WORK ITEM — Restrict the output to the lines below starting at the one that contains "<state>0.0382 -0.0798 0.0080" and ending at the one that contains "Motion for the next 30", and restate them word for word, both ends included.

Stored items from a collection
-------

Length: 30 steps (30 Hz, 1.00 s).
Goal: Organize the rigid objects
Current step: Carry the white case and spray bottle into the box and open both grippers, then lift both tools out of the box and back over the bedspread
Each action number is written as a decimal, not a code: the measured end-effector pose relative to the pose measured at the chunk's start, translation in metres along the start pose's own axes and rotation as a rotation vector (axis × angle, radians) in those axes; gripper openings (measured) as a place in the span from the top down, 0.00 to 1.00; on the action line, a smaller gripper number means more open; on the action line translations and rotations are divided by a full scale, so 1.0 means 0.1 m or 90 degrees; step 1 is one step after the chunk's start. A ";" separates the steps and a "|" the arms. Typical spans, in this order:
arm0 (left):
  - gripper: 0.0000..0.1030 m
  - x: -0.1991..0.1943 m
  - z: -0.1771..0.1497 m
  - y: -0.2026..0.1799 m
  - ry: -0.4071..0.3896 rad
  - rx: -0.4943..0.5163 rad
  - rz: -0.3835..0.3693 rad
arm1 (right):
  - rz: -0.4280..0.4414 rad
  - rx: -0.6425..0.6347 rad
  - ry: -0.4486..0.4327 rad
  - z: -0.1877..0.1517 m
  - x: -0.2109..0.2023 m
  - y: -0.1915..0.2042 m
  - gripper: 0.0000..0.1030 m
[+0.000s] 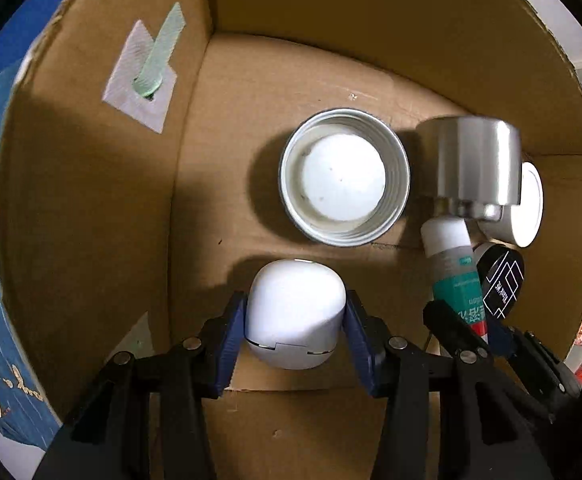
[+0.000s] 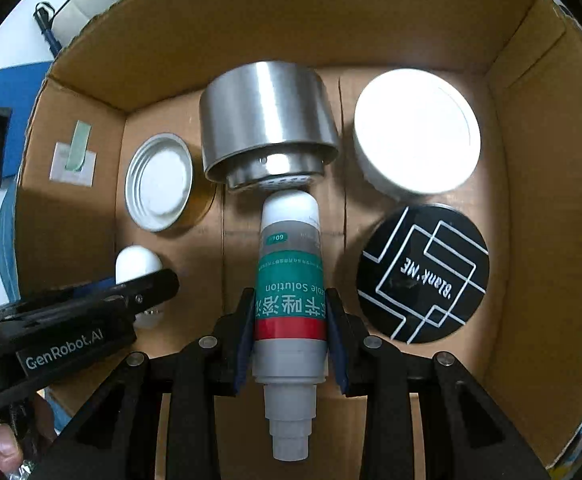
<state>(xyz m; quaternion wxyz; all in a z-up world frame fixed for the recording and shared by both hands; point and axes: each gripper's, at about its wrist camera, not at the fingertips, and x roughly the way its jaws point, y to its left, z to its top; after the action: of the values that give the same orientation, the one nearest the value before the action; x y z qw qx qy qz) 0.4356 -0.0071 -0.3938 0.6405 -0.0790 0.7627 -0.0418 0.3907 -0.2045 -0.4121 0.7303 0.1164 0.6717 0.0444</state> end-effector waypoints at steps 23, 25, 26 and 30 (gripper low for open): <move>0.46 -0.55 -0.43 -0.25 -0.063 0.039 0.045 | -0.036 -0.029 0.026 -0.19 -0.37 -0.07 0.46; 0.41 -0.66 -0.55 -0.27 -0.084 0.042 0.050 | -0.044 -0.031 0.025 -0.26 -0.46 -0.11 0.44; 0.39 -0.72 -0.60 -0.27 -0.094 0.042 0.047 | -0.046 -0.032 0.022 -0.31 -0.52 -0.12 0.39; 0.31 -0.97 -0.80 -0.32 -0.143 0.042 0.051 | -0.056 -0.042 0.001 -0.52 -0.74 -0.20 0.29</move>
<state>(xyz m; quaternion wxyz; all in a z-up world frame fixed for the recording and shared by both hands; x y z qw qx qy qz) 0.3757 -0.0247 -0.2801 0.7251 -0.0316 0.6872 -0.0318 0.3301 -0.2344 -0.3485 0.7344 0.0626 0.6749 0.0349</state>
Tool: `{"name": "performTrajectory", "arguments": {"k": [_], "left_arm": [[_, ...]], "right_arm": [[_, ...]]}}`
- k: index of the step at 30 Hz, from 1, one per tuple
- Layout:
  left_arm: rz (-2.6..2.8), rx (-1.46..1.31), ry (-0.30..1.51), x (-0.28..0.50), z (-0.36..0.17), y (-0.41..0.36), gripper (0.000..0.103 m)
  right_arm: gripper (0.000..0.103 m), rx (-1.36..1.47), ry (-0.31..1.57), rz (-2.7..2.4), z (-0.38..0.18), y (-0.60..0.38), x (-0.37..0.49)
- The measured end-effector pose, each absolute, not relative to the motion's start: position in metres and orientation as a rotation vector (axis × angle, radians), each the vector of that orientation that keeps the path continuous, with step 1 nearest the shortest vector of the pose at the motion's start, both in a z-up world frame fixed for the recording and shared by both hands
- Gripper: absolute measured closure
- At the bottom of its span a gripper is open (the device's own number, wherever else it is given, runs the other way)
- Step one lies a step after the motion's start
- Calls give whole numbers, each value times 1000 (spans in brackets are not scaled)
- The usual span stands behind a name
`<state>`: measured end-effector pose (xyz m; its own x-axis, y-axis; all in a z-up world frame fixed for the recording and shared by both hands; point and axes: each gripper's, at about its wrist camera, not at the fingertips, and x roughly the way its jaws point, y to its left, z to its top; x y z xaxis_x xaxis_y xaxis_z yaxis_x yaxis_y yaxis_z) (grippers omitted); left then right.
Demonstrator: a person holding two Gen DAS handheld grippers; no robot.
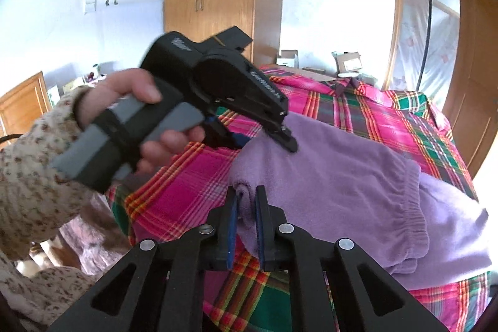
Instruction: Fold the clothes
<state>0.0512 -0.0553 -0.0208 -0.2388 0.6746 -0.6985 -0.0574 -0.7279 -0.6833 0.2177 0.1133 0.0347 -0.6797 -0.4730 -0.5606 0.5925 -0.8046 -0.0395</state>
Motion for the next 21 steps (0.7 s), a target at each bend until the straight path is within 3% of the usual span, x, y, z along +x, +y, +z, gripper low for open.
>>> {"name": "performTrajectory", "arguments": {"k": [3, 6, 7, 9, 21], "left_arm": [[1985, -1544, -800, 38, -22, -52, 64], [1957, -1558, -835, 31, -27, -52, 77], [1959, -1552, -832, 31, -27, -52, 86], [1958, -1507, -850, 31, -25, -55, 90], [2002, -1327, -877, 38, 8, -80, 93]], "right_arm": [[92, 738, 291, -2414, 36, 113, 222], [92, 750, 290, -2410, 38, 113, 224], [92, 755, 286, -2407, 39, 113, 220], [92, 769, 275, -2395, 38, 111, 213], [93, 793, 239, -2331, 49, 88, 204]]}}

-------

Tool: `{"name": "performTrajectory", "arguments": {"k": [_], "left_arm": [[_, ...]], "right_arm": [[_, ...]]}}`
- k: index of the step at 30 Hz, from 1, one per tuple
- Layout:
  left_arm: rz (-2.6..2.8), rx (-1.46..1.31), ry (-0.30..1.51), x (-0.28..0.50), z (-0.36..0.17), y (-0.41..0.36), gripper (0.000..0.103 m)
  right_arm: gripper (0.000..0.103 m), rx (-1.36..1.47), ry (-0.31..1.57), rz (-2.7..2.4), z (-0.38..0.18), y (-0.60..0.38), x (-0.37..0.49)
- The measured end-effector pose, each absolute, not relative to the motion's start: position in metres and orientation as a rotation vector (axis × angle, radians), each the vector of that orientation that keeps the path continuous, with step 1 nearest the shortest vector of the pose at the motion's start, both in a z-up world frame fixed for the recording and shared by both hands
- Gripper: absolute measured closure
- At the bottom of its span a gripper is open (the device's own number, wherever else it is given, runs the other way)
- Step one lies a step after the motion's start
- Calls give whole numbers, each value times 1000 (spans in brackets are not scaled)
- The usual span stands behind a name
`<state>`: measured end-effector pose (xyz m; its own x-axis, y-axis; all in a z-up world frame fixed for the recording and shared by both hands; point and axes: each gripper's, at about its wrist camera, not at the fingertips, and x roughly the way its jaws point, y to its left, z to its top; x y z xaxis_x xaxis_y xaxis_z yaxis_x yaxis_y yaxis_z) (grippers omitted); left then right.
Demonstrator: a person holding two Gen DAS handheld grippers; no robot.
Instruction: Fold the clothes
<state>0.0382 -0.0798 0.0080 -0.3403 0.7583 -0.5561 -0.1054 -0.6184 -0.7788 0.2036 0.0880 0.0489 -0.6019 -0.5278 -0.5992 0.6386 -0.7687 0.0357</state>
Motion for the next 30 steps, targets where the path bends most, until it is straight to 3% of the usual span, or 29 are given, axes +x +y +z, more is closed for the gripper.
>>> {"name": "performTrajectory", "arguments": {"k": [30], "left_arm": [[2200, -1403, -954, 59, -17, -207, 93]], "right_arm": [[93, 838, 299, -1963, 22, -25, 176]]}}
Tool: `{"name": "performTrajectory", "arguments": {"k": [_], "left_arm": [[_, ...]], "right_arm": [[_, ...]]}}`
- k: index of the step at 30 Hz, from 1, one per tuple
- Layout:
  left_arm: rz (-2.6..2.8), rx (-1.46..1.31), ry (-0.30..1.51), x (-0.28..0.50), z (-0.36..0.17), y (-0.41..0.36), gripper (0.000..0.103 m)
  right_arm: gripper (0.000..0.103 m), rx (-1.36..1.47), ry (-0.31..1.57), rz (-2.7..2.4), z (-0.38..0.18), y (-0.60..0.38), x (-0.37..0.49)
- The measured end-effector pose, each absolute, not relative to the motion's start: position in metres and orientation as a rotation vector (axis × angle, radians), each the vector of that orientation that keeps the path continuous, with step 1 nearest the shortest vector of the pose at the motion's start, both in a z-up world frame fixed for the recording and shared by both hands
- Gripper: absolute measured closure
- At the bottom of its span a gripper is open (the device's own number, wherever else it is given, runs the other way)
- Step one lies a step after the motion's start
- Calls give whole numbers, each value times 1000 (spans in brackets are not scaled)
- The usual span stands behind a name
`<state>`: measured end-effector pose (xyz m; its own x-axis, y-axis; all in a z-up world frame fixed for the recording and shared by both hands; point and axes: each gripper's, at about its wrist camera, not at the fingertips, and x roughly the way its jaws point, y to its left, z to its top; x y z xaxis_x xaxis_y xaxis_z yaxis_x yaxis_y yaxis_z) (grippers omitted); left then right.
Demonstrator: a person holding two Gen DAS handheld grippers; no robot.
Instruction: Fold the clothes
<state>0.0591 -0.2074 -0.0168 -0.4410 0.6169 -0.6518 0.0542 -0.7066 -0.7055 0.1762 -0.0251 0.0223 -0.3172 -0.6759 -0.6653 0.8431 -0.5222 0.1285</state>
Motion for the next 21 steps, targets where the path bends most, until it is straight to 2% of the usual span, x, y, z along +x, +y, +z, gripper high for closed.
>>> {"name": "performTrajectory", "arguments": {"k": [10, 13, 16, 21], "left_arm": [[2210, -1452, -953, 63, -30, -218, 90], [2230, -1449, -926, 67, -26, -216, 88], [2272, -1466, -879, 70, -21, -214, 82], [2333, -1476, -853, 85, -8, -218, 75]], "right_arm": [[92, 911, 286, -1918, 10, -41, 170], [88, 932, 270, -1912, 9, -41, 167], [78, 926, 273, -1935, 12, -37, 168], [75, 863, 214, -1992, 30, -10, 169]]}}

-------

WRITTEN SOLUTION —
<state>0.0382 -0.0798 0.0080 -0.3403 0.7583 -0.5561 -0.1054 -0.6184 -0.7788 0.2036 0.0880 0.0489 -0.6019 -0.5278 -0.5992 0.6386 -0.7687 0.0357</state>
Motion for the next 30 steps, targets where the path bends most, until it is straight to 3% of the usual span, or 29 are given, axes +x +y +z, more is closed for the gripper.

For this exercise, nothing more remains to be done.